Excerpts from a dataset:
= Beginning of Section =

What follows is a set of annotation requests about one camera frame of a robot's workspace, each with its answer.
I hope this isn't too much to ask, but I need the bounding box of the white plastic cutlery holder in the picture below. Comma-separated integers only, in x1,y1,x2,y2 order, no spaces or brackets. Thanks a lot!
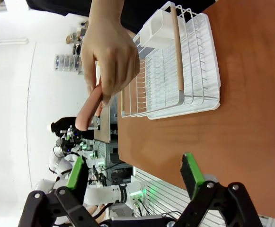
139,9,176,49

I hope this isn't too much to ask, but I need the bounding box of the person's bare hand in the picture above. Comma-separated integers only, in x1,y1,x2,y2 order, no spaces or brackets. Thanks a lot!
80,16,141,107

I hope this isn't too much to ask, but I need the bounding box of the small wooden side table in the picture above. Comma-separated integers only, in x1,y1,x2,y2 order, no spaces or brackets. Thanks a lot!
93,104,111,144

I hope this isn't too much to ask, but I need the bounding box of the clear plastic drawer organizer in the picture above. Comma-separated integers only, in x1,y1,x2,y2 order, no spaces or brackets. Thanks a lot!
54,53,81,72

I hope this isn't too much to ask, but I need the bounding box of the cluttered wall shelf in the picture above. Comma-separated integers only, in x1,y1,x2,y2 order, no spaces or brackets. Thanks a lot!
65,20,89,55

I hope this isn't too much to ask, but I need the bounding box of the white wire dish rack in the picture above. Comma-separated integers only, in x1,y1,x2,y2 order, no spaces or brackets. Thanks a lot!
120,0,221,118

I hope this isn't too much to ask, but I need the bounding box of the white slatted table base panel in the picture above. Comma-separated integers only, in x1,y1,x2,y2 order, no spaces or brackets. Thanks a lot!
132,165,275,227

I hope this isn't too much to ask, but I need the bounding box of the person's bare forearm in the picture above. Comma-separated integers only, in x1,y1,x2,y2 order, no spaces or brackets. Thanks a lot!
89,0,126,21

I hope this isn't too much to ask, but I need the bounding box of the person's black shirt torso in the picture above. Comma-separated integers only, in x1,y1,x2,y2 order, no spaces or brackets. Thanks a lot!
25,0,220,35

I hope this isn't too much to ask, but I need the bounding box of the pink sausage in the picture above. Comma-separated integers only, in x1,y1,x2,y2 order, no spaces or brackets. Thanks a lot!
75,83,104,131

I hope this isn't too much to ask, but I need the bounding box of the black-haired person in background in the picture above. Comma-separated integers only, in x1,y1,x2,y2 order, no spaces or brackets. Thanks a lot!
50,116,94,140

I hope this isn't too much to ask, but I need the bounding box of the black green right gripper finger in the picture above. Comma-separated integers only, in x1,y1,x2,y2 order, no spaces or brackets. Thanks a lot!
172,152,264,227

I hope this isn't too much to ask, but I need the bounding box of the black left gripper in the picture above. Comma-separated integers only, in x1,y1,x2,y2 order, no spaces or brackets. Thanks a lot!
18,125,100,227

= End of Section =

**Goal of the exercise:**
Exact reproduction of the entries above is what's needed; images stay out.

**Answer area:**
What follows is a set of annotation requests about one camera frame of a robot's workspace, each with its answer.
I hope this isn't too much to ask, but I need the bounding box of the white plastic cutlery holder in the picture below. Comma-separated integers only, in x1,y1,x2,y2 order, no spaces or brackets. Thanks a lot!
139,9,176,49

I hope this isn't too much to ask, but I need the bounding box of the person's bare hand in the picture above. Comma-separated integers only, in x1,y1,x2,y2 order, no spaces or brackets. Thanks a lot!
80,16,141,107

I hope this isn't too much to ask, but I need the bounding box of the small wooden side table in the picture above. Comma-separated integers only, in x1,y1,x2,y2 order, no spaces or brackets. Thanks a lot!
93,104,111,144

I hope this isn't too much to ask, but I need the bounding box of the clear plastic drawer organizer in the picture above. Comma-separated integers only, in x1,y1,x2,y2 order, no spaces or brackets. Thanks a lot!
54,53,81,72

I hope this isn't too much to ask, but I need the bounding box of the cluttered wall shelf in the picture above. Comma-separated integers only, in x1,y1,x2,y2 order, no spaces or brackets. Thanks a lot!
65,20,89,55

I hope this isn't too much to ask, but I need the bounding box of the white wire dish rack in the picture above. Comma-separated integers only, in x1,y1,x2,y2 order, no spaces or brackets. Thanks a lot!
120,0,221,118

I hope this isn't too much to ask, but I need the bounding box of the white slatted table base panel in the picture above. Comma-separated integers only, in x1,y1,x2,y2 order, no spaces or brackets. Thanks a lot!
132,165,275,227

I hope this isn't too much to ask, but I need the bounding box of the person's bare forearm in the picture above. Comma-separated integers only, in x1,y1,x2,y2 order, no spaces or brackets. Thanks a lot!
89,0,126,21

I hope this isn't too much to ask, but I need the bounding box of the person's black shirt torso in the picture above. Comma-separated integers only, in x1,y1,x2,y2 order, no spaces or brackets. Thanks a lot!
25,0,220,35

I hope this isn't too much to ask, but I need the bounding box of the pink sausage in the picture above. Comma-separated integers only, in x1,y1,x2,y2 order, no spaces or brackets. Thanks a lot!
75,83,104,131

I hope this isn't too much to ask, but I need the bounding box of the black-haired person in background in the picture above. Comma-separated integers only, in x1,y1,x2,y2 order, no spaces or brackets. Thanks a lot!
50,116,94,140

I hope this isn't too much to ask, but I need the bounding box of the black green right gripper finger in the picture above. Comma-separated integers only, in x1,y1,x2,y2 order, no spaces or brackets. Thanks a lot!
172,152,264,227

I hope this isn't too much to ask, but I need the bounding box of the black left gripper in the picture above. Comma-separated integers only, in x1,y1,x2,y2 order, no spaces or brackets. Thanks a lot!
18,125,100,227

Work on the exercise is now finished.